▸ WHAT IS REQUIRED
Please count how many lines below contain the word "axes" and give nothing but that figure.

▸ MATERIAL PROVIDED
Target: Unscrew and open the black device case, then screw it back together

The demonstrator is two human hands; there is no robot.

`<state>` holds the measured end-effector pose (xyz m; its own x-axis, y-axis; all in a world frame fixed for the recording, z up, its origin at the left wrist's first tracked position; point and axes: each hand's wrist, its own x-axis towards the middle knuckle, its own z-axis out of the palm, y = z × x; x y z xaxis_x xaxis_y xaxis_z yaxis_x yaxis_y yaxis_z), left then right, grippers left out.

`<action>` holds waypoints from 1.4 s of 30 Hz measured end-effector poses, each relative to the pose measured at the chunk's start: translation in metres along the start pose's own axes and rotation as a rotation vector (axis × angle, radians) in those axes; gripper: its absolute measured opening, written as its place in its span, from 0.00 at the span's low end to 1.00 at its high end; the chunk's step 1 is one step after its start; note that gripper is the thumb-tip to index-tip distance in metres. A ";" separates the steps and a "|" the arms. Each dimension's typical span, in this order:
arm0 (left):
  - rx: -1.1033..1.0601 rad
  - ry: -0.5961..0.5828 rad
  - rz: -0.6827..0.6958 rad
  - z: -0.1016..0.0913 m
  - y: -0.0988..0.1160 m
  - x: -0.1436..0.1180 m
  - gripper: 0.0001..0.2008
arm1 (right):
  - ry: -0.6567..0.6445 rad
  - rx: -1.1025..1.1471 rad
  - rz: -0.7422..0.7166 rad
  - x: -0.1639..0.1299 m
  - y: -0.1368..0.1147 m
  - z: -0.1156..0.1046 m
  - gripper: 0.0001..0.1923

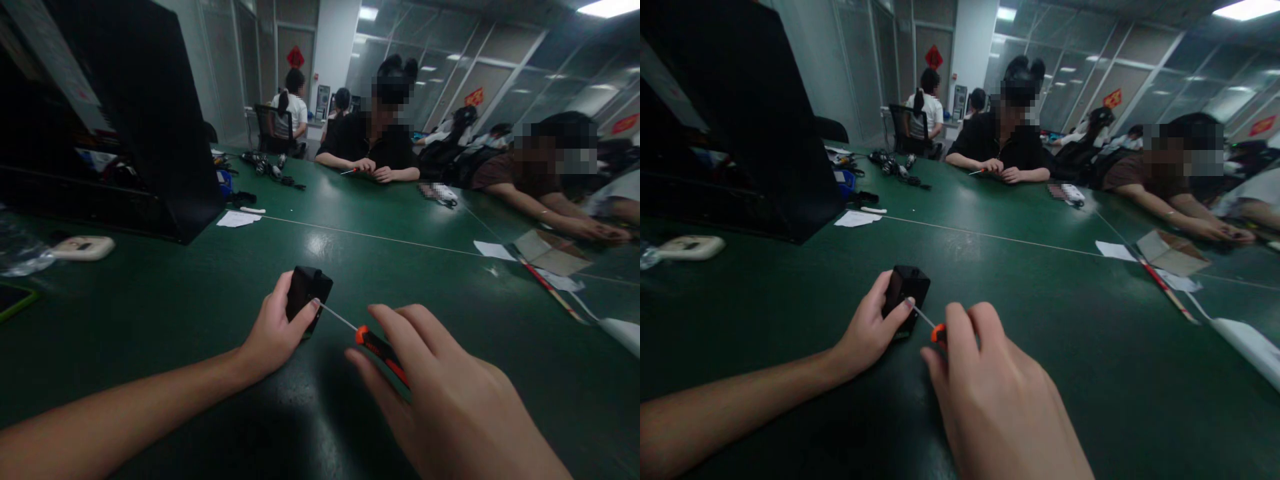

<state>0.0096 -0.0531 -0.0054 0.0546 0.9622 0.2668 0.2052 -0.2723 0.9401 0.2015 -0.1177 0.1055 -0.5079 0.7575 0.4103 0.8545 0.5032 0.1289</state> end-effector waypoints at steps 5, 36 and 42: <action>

▸ ANSWER TO THIS EXERCISE
2